To test this hypothesis, first we co-transplanted MllPTD/WTFlt3ITDITD AML leukemic stem cells (LSC, i.e., Lin-Sca-1+c-Kit+, LSKs) with Mir142+/+ T or Mir142−/− T cells into immunodeficient NSG recipients, which lack T cells. We observed significantly decreased T cell engraftment, increased leukemic blasts, and shorter survival in LSK+Mir142−/− T recipients compared with LSK+Mir142+/+ T recipients (median: 51 vs 59 days, p=0.0013). Second, we transplanted AML LSKs into Mir142−/− or Mir142+/+ recipients and observed significantly higher leukemic burden and shorter survival in Mir142−/− than in Mir142+/+ recipients (median: 32 vs 44 days, p<0.0001). Third, we transplanted AML LSKs into Mir142flox(f)/fLck-cre+ (i.e., miR-142 KO in T cells only) or cre- mice and monitored these mice for survival (ongoing).
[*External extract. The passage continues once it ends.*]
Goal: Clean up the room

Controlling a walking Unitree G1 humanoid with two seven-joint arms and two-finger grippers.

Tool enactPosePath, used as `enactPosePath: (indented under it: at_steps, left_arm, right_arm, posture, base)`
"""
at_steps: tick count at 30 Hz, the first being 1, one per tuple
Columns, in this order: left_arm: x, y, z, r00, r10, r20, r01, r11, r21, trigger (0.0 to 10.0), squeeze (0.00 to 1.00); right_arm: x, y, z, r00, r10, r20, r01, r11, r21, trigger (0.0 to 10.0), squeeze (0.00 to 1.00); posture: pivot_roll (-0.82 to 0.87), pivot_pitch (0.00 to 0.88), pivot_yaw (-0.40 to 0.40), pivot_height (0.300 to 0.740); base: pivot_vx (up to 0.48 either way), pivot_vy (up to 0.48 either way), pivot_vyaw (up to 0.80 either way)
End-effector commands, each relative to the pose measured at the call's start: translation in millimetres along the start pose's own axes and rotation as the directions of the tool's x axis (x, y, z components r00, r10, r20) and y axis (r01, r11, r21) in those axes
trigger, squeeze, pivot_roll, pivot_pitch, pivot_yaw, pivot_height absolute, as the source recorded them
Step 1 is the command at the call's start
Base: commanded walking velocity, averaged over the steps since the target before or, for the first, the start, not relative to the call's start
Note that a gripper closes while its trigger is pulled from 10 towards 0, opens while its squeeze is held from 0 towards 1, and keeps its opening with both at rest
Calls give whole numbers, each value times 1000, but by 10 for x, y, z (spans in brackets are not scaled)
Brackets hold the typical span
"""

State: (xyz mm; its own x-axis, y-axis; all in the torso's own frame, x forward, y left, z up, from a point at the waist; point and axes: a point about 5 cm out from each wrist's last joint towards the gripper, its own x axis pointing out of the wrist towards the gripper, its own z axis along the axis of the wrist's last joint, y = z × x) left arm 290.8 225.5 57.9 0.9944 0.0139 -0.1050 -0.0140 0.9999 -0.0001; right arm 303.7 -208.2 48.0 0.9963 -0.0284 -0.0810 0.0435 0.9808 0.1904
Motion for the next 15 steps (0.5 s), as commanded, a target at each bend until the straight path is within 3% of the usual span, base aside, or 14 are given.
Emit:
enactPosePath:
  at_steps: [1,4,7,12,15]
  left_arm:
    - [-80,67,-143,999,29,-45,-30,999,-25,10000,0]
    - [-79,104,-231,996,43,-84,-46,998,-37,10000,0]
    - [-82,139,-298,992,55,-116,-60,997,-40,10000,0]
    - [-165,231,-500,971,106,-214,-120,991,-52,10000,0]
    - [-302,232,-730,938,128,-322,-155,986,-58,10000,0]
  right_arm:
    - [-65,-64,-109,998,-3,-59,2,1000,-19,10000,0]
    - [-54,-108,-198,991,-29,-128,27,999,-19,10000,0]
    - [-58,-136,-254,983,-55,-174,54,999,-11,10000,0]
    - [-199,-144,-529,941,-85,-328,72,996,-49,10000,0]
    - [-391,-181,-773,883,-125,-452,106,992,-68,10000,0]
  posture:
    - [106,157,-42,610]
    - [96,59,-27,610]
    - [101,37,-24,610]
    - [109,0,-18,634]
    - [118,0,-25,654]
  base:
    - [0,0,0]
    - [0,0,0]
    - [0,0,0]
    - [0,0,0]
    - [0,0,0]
Fourth, we co-transplanted human AML blasts with miR-142 KD or wt T cells into NSGS mice. The AML+KD-T recipients have a higher leukemia burden and shorter survival than the AML+wt-T recipients (median: 32 vs 41 days, p=0.0017). Collectively, these results suggest that miR-142 deficit in T cells mediates T cell dysfunction and promotes LSC growth and disease progression.

To determine how T cells acquire miR-142 deficit during AML growth, we co-cultured murine T cells with BM cells from MllPTD/WTFlt3ITDITD AML or normal wt mice in a transwell and observed lower miR-142 levels and increased PD-1 in T cells co-cultured with AML blasts (p<0.05 for both). Next, we transplanted BM cells from AML or normal wt mice into congenic wt recipients and observed lower miR-142 and increased PD-1 levels in the host T cells from the recipients of AML blasts (p<0.05 for both). This data suggested a possible role of blast-secreted cytokines in the induction of T-cell miR-142 deficit. To this end, we discovered that higher levels of IL-6 in AML were associated with lower T cell levels of miR-142. To determine if increased PD-1 on host T cells contributes to miR-142 deficit-induced T cell exhaustion, we also transplanted AML blasts into PD-1−/− or wt recipients. We observed significantly longer survival in PD-1−/− vs. wt recipients (median: 47 vs 36.5 days, p=0.0027).

Next, to test if restoring miR-142 improves T cell control of leukemia growth, we treated a cohort of MllPTD/WTFlt3ITDITD AML mice with M-miR-142 (a synthetic miR-142) or scrambled control (SCR) for 3 weeks. M-miR-142-treated mice had lower disease burden and longer survival (median: 43 vs 38 days, p=0.0006). Recipients of BM from M-miR-142-treated donors also live longer (median: 35 vs 28 days, p<0.0001), supporting reduced LSC burden. Next, AML patient-derived xenograft (PDX) mice were given 106 autologous human T cells and treated with M-miR-142 or SCR for 3 weeks. T+M-miR-142-treated mice had reduced leukemic burden and prolonged survival (median: 60 vs 51 days, p=0.0002) compared with T+SCR-treated controls. Recipients of M-miR-142-treated donor BM also lived significantly longer than recipients of SCR-treated donor BM (median: 92 vs 21 days, p<0.0001).

We concluded that T-miR-142 deficit is acquired during AML progression, causing decreased antileukemic surveillance and contributing to disease growth, which can be rescued by M-miR-142.

Disclosures: No relevant conflicts of interest to declare.